Final Project: Parallel Dataflow Analysis
Background
Dataflow analysis with the worklist algorithm can be a bottleneck for compilation speed, especially for JITs.
(The worklist algorithm is reproduced below for reference.)
in[entry] = init
out[*] = init
worklist = all blocks
while worklist is not empty:
b = pick any block from worklist
in[b] = merge(out[p] for every predecessor p of b)
out[b] = transfer(b, in[b])
if out[b] changed:
worklist += successors of b
In our project, we built a parallel dataflow solver in Rust with bitset optimizations for our flattened Bril IR. We parallelized the KILL and GEN set computation and the condensed CFG traversal process.
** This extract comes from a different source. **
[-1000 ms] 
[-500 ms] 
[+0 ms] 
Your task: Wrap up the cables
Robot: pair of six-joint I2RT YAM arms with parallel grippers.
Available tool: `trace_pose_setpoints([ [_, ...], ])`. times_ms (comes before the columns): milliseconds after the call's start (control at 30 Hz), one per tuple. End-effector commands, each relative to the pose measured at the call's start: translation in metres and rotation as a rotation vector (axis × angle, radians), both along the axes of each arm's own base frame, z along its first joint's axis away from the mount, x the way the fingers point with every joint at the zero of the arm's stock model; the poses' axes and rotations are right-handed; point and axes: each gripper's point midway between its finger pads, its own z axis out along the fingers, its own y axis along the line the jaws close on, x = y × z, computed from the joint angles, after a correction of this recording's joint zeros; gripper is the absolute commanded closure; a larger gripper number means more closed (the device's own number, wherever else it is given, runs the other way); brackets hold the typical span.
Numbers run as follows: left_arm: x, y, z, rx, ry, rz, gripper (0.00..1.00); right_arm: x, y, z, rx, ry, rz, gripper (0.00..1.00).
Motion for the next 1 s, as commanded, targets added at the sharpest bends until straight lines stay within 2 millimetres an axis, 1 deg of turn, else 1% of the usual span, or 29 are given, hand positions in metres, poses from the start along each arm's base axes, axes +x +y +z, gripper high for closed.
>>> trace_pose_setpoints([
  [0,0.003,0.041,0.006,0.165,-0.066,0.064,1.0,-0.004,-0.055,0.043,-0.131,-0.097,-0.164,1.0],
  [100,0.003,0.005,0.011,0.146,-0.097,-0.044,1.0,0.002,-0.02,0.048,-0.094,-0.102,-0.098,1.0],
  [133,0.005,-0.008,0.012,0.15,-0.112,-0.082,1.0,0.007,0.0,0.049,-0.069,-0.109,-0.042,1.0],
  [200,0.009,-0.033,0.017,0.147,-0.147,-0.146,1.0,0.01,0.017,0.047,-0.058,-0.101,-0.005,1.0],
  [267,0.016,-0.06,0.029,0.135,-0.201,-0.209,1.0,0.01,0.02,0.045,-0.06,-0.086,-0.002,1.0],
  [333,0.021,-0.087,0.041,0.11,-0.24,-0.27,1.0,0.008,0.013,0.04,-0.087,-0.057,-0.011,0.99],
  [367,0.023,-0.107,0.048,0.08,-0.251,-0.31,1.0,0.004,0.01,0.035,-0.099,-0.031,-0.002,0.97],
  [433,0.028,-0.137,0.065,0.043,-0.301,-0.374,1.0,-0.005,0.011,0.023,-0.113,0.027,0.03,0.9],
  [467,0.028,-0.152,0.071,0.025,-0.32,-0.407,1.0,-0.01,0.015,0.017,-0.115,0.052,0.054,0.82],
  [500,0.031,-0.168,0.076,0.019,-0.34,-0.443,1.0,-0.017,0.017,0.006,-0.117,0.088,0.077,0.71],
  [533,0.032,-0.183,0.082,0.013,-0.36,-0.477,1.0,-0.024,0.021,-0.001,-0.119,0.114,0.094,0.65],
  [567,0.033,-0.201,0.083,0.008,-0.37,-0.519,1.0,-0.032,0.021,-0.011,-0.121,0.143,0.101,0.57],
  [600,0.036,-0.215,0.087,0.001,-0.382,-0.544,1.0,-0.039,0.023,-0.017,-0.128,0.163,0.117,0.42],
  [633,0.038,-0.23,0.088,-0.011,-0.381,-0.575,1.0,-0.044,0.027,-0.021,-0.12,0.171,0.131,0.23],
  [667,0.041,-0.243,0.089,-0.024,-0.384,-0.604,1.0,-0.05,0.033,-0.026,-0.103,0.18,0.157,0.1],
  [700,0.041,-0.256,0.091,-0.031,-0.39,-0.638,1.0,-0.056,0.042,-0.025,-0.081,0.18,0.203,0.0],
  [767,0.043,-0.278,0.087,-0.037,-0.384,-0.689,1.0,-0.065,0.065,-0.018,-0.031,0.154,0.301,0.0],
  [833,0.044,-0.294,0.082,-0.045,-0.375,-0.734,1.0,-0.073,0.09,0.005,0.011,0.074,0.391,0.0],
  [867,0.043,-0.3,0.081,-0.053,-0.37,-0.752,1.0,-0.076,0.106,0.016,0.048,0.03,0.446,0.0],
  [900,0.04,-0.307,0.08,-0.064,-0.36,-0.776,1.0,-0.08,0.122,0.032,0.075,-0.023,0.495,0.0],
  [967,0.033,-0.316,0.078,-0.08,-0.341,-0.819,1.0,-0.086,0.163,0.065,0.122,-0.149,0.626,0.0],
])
We focused on (and only tested) one forward analysis (reaching-definitions) and one backward analysis (liveness).
Preparations
To establish groundwork for the project, we coded infrastructure and tooling. Our Bril fuzzer, flattened Bril representation and the parallel solver are all open sourced on GitHub. We will now discuss them in more detail.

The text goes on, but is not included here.